Although the film’s 10 characters are from all different walks of life with different clinical histories, they share one thing: at some point, each wanted to commit suicide. After watching the film together, they cried and hugged each other, grateful that others might understand the agony they had suffered.

“For Dr. Gordon, a neuro-endocrinologist, to come up with this treatment is mind boggling. Why does the whole world not know about this?” Sher asked.
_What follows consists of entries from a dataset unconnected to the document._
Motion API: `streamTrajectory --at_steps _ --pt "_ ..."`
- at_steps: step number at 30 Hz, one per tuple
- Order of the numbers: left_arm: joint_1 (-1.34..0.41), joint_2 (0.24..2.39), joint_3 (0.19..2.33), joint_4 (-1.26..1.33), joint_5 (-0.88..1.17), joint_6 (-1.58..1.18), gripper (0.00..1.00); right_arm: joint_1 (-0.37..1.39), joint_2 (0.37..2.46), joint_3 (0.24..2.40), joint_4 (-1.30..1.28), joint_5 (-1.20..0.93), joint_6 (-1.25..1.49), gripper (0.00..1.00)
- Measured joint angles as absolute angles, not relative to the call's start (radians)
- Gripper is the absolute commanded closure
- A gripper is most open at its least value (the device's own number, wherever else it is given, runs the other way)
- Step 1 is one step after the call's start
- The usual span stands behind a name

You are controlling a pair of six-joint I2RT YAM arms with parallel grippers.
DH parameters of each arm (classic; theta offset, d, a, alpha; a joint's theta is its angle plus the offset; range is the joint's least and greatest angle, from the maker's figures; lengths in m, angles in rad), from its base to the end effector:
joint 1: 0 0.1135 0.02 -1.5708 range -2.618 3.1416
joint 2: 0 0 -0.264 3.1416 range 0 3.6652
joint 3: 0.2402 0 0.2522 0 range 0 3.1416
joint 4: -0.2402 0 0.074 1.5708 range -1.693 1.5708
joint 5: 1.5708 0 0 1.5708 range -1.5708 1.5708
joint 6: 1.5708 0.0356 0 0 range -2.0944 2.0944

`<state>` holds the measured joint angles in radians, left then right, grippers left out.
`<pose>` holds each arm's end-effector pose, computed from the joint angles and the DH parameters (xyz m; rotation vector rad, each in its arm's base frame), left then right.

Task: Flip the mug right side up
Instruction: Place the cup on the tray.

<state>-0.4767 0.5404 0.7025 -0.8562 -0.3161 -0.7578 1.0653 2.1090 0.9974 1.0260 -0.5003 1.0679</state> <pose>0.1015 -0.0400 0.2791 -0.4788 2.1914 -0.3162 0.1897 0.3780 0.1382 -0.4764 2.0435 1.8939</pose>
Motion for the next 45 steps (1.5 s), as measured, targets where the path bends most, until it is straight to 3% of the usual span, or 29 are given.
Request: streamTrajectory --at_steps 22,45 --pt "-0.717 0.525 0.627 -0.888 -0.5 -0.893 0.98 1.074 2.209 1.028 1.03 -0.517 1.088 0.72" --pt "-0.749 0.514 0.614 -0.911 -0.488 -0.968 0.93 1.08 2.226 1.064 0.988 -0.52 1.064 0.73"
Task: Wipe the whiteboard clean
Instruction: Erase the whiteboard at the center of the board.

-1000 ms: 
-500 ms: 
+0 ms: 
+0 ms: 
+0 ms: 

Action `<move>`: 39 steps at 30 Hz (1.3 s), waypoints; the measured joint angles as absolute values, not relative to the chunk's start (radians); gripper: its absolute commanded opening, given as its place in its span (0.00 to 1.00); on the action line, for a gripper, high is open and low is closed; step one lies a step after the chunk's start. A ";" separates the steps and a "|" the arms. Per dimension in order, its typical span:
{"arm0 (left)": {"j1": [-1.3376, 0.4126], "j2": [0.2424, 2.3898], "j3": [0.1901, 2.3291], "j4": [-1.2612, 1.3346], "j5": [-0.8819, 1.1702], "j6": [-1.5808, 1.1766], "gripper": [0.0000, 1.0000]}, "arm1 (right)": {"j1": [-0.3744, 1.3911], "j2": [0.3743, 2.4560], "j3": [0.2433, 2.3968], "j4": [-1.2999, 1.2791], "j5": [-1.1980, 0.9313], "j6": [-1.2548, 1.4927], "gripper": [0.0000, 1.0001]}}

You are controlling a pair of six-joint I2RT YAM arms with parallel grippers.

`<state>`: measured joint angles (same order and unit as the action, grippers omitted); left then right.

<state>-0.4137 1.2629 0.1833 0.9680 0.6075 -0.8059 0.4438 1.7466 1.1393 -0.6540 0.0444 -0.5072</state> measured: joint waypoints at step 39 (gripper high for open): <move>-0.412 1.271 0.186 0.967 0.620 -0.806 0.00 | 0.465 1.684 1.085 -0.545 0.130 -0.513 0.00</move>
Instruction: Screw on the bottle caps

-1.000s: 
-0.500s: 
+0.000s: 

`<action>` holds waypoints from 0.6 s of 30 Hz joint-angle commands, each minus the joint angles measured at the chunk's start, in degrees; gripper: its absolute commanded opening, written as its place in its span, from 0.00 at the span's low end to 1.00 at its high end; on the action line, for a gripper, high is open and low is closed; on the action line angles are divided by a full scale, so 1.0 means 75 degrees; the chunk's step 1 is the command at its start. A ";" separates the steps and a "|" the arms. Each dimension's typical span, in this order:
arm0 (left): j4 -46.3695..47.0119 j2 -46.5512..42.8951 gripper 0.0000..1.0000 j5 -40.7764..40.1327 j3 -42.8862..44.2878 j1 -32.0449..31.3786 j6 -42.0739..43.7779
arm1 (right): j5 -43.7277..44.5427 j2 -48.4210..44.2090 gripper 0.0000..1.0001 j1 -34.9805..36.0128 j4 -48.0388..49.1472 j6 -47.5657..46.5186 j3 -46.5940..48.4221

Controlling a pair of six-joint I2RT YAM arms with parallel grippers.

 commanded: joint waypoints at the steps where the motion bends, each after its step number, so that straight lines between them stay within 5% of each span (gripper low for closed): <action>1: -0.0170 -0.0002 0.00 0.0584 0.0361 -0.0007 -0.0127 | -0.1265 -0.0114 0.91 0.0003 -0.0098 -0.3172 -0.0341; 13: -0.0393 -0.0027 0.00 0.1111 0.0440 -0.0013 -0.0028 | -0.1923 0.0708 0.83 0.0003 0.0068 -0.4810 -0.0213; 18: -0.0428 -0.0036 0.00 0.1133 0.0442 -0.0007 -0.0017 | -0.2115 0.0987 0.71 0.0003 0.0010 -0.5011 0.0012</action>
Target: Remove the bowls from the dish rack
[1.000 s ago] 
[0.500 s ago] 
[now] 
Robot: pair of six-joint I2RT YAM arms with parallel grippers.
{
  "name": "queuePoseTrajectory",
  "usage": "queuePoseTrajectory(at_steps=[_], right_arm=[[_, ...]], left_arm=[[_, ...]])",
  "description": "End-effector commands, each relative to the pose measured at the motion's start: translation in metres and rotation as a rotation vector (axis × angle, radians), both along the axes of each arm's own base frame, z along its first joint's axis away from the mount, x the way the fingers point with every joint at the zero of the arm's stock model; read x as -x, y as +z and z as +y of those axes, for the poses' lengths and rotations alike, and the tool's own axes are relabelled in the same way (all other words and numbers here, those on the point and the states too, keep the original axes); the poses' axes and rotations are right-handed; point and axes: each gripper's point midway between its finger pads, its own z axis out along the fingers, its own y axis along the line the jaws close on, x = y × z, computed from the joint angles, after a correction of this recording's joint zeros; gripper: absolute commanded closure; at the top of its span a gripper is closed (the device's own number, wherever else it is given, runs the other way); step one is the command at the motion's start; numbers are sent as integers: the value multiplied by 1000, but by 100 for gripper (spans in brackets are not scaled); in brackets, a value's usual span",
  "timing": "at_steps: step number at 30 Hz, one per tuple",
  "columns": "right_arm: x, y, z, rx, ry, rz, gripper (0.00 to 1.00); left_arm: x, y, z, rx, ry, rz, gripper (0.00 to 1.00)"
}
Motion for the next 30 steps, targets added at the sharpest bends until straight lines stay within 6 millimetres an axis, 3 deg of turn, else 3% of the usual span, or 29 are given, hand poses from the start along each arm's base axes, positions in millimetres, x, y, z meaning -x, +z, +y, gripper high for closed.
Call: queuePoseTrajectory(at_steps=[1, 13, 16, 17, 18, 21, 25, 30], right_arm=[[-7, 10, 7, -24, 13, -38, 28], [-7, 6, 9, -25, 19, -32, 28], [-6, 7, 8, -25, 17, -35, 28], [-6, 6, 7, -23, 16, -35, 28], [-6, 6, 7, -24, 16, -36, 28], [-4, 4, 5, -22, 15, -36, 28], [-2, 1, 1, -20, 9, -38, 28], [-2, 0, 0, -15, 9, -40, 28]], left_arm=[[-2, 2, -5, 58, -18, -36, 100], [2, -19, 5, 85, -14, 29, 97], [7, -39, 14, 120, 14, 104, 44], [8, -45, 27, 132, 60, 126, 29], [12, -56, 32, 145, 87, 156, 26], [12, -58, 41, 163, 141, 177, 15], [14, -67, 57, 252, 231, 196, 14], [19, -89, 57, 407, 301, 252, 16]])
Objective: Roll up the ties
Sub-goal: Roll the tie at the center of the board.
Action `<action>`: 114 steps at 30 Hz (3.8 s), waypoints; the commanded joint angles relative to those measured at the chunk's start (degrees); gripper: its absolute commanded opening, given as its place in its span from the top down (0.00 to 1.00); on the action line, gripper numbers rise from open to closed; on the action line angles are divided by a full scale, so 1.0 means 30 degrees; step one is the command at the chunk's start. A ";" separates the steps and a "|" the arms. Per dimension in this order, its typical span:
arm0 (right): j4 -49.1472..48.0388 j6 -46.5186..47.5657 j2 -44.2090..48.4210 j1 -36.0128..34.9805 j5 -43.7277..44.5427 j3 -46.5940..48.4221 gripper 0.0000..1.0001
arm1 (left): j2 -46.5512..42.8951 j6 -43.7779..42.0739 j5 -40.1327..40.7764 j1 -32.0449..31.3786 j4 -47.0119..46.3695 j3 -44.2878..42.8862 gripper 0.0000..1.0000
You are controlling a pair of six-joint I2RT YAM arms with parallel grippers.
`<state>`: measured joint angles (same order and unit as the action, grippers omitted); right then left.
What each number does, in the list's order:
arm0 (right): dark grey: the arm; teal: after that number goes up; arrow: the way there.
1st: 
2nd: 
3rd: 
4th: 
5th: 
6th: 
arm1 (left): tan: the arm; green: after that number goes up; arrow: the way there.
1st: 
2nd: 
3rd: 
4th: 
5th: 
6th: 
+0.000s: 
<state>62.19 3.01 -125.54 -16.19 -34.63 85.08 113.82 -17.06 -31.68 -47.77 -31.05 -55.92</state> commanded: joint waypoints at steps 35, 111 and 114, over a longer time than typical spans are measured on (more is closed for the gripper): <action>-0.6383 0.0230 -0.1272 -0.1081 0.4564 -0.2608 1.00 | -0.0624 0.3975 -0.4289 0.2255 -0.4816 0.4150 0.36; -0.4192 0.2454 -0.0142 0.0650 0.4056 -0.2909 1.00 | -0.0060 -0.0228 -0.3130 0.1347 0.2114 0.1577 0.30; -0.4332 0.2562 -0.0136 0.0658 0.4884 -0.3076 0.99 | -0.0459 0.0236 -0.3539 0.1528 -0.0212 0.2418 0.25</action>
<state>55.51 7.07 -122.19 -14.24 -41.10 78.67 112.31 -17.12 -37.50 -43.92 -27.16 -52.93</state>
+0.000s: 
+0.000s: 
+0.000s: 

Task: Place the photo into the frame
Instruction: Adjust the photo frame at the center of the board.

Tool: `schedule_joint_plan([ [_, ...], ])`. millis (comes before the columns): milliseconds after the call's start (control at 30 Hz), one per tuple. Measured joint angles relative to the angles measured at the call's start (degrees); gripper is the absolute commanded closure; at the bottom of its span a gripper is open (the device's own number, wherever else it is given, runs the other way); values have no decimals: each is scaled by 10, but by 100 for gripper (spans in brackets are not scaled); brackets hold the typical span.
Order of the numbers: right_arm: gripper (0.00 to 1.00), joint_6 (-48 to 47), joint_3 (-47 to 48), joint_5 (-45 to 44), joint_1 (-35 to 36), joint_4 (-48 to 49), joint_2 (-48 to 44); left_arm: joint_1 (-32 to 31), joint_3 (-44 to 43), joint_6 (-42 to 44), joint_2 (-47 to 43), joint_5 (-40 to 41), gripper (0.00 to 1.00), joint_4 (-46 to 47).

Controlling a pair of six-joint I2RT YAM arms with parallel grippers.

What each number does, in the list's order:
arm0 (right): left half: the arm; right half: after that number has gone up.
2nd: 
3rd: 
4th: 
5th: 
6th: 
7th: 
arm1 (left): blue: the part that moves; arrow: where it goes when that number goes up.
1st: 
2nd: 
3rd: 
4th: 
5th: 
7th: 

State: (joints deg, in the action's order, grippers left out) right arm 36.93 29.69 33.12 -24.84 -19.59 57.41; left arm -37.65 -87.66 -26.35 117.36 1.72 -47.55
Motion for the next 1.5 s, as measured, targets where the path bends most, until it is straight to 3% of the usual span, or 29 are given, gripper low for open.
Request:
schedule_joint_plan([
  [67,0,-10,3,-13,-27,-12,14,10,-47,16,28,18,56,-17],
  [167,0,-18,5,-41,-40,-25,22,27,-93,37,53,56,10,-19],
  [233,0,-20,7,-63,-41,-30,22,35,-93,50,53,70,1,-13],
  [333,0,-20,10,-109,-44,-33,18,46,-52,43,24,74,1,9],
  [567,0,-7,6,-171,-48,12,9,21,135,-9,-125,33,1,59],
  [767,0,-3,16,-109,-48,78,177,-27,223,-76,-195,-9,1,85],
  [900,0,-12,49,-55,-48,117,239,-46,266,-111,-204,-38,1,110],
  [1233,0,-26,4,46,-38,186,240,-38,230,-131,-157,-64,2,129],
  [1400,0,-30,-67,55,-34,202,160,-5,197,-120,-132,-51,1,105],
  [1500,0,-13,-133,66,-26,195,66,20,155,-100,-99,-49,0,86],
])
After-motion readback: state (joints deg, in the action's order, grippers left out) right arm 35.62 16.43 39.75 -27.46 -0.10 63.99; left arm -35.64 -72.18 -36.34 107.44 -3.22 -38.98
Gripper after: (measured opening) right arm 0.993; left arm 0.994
Her hope is her film will educate its audience ‒ especially doctors – about these groundbreaking solutions that help those with traumatic brain injury to heal.

Sher had a solid foundation in Judaism, and credits her Jewish background with steering her artistic choices and storytelling toward messages of tikkun olam (repairing the world). “I am definitely all about healing the planet and the people on it. Most of my recent projects are about healing and health,” she said.

Right now, however, she has two goals. One is for an Oscar to keep her two Emmy awards company. The second is to get the Veterans Administration to institute Dr. Gordon’s protocol. “And if we can do that, then I’ve done so much for society,” Sher said.